→ **Required action**: Before you finish, make sure every line below has been written out exactly.

→ **Collected material**:
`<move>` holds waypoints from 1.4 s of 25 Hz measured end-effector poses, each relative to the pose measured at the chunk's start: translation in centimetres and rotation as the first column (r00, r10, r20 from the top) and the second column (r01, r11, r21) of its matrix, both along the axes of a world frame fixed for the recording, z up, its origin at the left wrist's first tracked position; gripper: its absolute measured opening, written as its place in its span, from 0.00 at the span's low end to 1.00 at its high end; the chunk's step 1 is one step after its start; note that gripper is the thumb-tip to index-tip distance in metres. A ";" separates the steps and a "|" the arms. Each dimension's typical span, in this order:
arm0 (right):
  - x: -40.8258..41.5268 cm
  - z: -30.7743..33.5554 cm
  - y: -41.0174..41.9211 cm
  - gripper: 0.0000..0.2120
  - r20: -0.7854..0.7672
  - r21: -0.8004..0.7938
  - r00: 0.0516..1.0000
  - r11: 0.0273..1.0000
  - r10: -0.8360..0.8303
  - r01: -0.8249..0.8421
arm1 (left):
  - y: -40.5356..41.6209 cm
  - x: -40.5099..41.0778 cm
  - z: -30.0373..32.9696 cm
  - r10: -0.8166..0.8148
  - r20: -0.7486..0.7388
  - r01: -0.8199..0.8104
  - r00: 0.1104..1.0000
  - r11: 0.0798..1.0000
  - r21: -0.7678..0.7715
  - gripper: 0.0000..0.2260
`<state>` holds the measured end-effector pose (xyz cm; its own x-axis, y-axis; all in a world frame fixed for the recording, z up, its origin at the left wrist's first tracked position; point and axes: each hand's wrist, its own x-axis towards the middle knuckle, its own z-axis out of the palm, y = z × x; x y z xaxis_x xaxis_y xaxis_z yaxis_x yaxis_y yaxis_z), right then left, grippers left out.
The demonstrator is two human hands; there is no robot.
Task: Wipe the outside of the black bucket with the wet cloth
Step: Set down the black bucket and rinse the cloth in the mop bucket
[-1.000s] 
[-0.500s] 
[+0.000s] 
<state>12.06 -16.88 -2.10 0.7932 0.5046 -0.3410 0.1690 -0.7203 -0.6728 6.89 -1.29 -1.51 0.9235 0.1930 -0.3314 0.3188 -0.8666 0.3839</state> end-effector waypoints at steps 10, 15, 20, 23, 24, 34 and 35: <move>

→ **Answer**:
`<move>` holds waypoints from 1.4 s of 25 Hz measured end-effector poses, each relative to the pose measured at the chunk's start: translation in centimetres and rotation as the first column (r00, r10, r20 from the top) and the second column (r01, r11, r21) of its matrix, both along the axes of a world frame fixed for the recording, z up, its origin at the left wrist's first tracked position; gripper: its absolute measured opening, written as its place in its span, from 0.00 at the span's low end to 1.00 at its high end; the chunk's step 1 is one step after its start; note that gripper is the thumb-tip to index-tip distance in metres. A ";" separates the steps and a "|" the arms. Each dimension's typical span, in this order:
arm0 (right):
  - x: -40.8258..41.5268 cm
  - z: -30.7743..33.5554 cm
  - y: -41.0174..41.9211 cm
  - gripper: 0.0000..0.2120
  - r20: -0.7854..0.7672
  - r21: -0.8004..0.7938
  - r00: 0.0516..1.0000
  - r11: 0.0273..1.0000
  - r10: -0.8360..0.8303
  - r01: -0.8249..0.8421
arm1 (left):
  - y: -40.5356..41.6209 cm
  - x: -40.5099..41.0778 cm
  - z: -30.0373..32.9696 cm
  - r10: -0.8166..0.8148
  - r20: -0.7486..0.7388
  - r01: -0.8199..0.8104
  - r00: 0.1104..1.0000
  - r11: 0.0798..1.0000
  - r21: -0.7678..0.7715
  - gripper: 0.0000..0.2260
`<state>` holds the measured end-effector pose (xyz cm; its own x-axis, y-axis; all in a world frame fixed for the recording, z up, its origin at the left wrist's first tracked position; point and axes: each hand's wrist, its own x-axis towards the middle knuckle, its own z-axis out of the palm, y = z × x; x y z xaxis_x xaxis_y xaxis_z yaxis_x yaxis_y yaxis_z), right then left, grippers left out.
The demonstrator is two human hands; there is no robot.
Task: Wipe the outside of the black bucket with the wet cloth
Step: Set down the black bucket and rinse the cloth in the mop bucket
[-1.000s] 
[-0.500s] 
[+0.000s] 
<state>12.06 -16.88 -2.10 0.7932 0.5046 -0.3410 0.1690 -0.7203 -0.6728 6.89 -1.29 -1.51 0.9235 0.1930 -0.3314 0.3188 -0.8666 0.3839</state> end-effector waypoints at steps 10, 15, 20, 23, 24, 34 and 35: <move>

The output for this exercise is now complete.